-- Given records --
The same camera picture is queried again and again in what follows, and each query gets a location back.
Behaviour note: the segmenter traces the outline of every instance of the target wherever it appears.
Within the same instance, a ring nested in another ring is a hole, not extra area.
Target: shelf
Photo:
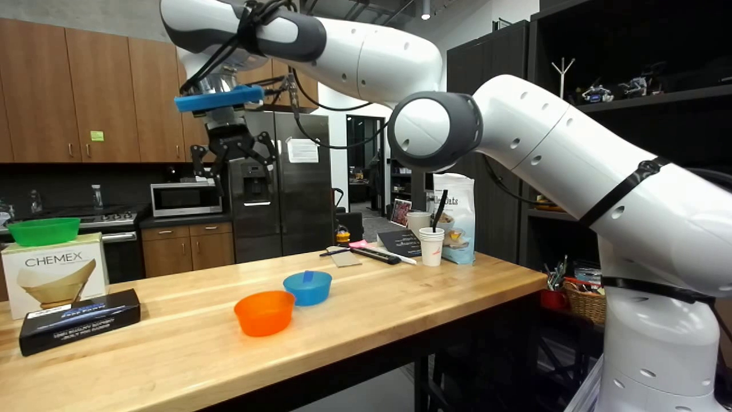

-- Exercise aim --
Locate the word "same" in the data above. Copy every line carrying it.

-- Written response --
The same camera picture is queried again and again in what follows, and each query gets a location back.
Within the same instance, a ring nested in another ring is a hole, not extra area.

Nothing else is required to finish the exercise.